Half a mile farther on he found where the party had stopped to cook a meal. The remains of their camp-fire lay beside a huge log, which was partly burned away, and about it were scattered bones and bits of bread. But what most attracted Rod's attention were other tracks which joined those of the three people on snow-shoes. He was sure that these tracks had been made by women, for the footprints made by one of them were unusually small. Close to the log he found a single impression in the snow that caused his heart to give a sudden unexpected thump within him. In this spot the snow had been packed by one of the snow-shoes, and in this comparatively hard surface the footprint was clearly defined. It had been made by a moccasin. Rod knew that. And the moccasin wore a slight heel! He remembered, now, that thrilling day in the forest near Wabinosh House when he had stopped to look at Minnetaki's footprints in the soft earth through which she had been driven by her Woonga abductors, and he remembered, too, that she was the only person at the Post who wore heels on her moccasins. It was a queer coincidence! Could Minnetaki have been here? Had she made that footprint in the snow? Impossible, declared the young hunter's better sense. And yet his blood ran a little faster as he touched the delicate impression with his bare fingers. It reminded him of Minnetaki, anyway; her foot would have made just such a trail, and he wondered if the girl who had stepped there was as pretty as she.
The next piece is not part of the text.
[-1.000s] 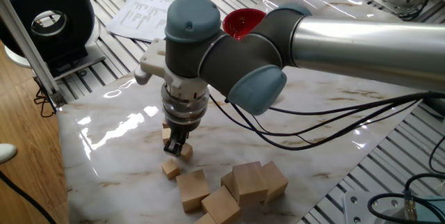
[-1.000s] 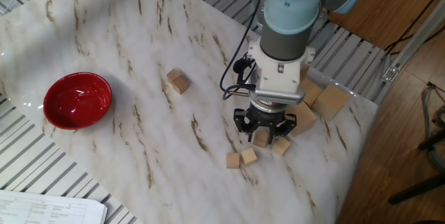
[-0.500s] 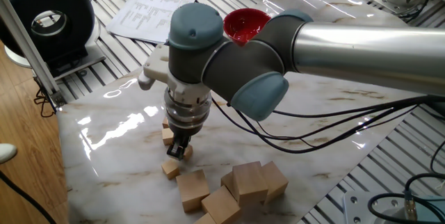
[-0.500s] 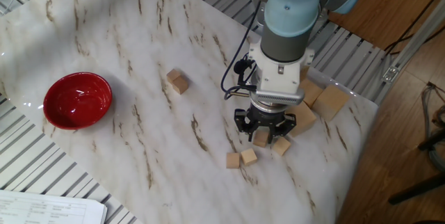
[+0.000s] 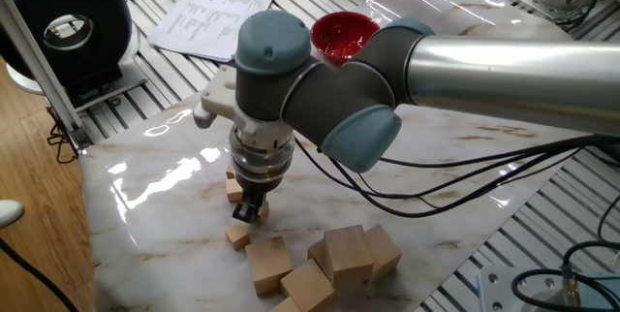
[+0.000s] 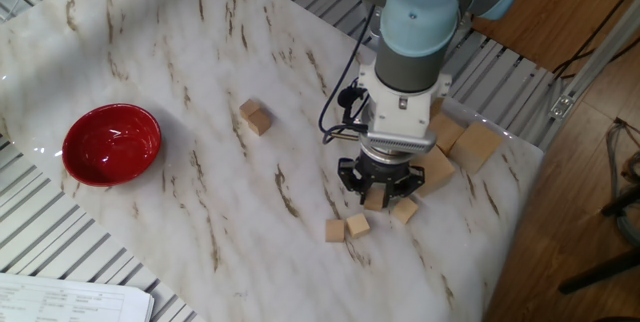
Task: Stack the blocks into a pyramid shape
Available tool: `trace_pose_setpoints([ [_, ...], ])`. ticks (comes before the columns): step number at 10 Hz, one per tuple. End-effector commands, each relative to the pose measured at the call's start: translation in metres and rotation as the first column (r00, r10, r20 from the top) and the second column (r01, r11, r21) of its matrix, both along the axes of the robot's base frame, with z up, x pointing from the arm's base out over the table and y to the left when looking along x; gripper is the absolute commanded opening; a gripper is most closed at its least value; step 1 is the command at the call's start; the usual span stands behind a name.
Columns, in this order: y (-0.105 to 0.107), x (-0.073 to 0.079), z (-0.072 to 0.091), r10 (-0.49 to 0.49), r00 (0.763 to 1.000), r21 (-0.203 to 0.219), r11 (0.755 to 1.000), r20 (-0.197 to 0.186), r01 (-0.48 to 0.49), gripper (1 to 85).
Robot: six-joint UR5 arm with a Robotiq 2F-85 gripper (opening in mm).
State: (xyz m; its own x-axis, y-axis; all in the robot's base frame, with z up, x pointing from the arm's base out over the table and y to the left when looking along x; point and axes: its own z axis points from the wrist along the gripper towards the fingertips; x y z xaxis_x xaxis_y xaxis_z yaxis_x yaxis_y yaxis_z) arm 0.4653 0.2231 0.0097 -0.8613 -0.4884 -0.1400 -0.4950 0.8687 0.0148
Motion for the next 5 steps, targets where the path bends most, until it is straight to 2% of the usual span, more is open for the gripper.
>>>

He followed now a little faster than before, and ten minutes later he came to where a dozen snow-shoe trails had come in from the north and had joined the three. After meeting, the two parties had evidently joined forces and had departed over the trail made by those who had appeared from the direction of the Post.
"Friends from Kenogami House came down to meet them," mused Rod, and as he turned back in the direction of the camp he formed a picture of that meeting in the heart of the wilderness, of the glad embraces of husband and wife, and the joy of the pretty girl with the tiny feet as she kissed her father, and perhaps her big brother; for no girl could possess feet just like Minnetaki's and not be pretty!